What is needed → The lines to return begin at the one containing "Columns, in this" and end at the final line of the material; output them exactly and only them.

Dataset excerpt →
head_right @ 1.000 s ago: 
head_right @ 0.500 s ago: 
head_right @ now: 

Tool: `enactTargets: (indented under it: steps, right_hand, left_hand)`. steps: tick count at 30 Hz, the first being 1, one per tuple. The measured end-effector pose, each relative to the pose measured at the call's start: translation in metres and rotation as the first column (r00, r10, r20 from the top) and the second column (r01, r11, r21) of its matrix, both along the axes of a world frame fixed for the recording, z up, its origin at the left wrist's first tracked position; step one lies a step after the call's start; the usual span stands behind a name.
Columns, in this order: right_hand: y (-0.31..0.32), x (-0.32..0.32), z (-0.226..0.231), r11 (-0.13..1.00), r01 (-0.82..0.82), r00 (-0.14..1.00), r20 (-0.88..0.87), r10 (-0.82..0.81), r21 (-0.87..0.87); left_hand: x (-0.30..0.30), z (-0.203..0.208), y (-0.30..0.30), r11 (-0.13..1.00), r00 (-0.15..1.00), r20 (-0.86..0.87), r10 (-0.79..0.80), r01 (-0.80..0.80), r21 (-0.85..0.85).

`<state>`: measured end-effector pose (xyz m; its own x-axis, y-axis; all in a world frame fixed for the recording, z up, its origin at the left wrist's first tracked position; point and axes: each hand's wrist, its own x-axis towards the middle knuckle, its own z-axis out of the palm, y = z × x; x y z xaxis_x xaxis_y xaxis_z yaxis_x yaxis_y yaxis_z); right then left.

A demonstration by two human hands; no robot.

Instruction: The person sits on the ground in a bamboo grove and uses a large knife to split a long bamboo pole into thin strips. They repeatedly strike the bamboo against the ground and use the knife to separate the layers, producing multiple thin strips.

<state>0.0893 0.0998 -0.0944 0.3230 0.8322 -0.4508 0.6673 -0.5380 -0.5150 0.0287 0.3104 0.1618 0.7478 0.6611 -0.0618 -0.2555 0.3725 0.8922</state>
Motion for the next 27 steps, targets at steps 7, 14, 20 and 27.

Solution to this exercise →
Columns, in this order: right_hand: y (-0.31..0.32), x (-0.32..0.32), z (-0.226..0.231), r11 (-0.13..1.00), r01 (-0.82..0.82), r00 (-0.14..1.00), r20 (-0.88..0.87), r10 (-0.82..0.81), r21 (-0.87..0.87); left_hand: x (-0.30..0.30), z (-0.203..0.208), y (-0.30..0.30), r11 (-0.13..1.00), r00 (-0.15..1.00), r20 (-0.86..0.87), r10 (-0.79..0.80), r01 (-0.80..0.80), r21 (-0.85..0.85).

`<state>`: measured end-effector pose (xyz m; its own x-axis, y-axis; all in a world frame fixed for the recording, z up, its origin at the left wrist's first tracked position; point and axes: each hand's wrist, its own x-axis towards the middle knuckle, its own z-axis out of the palm, y = z × x; x y z xaxis_x xaxis_y xaxis_z yaxis_x yaxis_y yaxis_z); right then left.

A demonstration by two human hands; no robot.

Instruction: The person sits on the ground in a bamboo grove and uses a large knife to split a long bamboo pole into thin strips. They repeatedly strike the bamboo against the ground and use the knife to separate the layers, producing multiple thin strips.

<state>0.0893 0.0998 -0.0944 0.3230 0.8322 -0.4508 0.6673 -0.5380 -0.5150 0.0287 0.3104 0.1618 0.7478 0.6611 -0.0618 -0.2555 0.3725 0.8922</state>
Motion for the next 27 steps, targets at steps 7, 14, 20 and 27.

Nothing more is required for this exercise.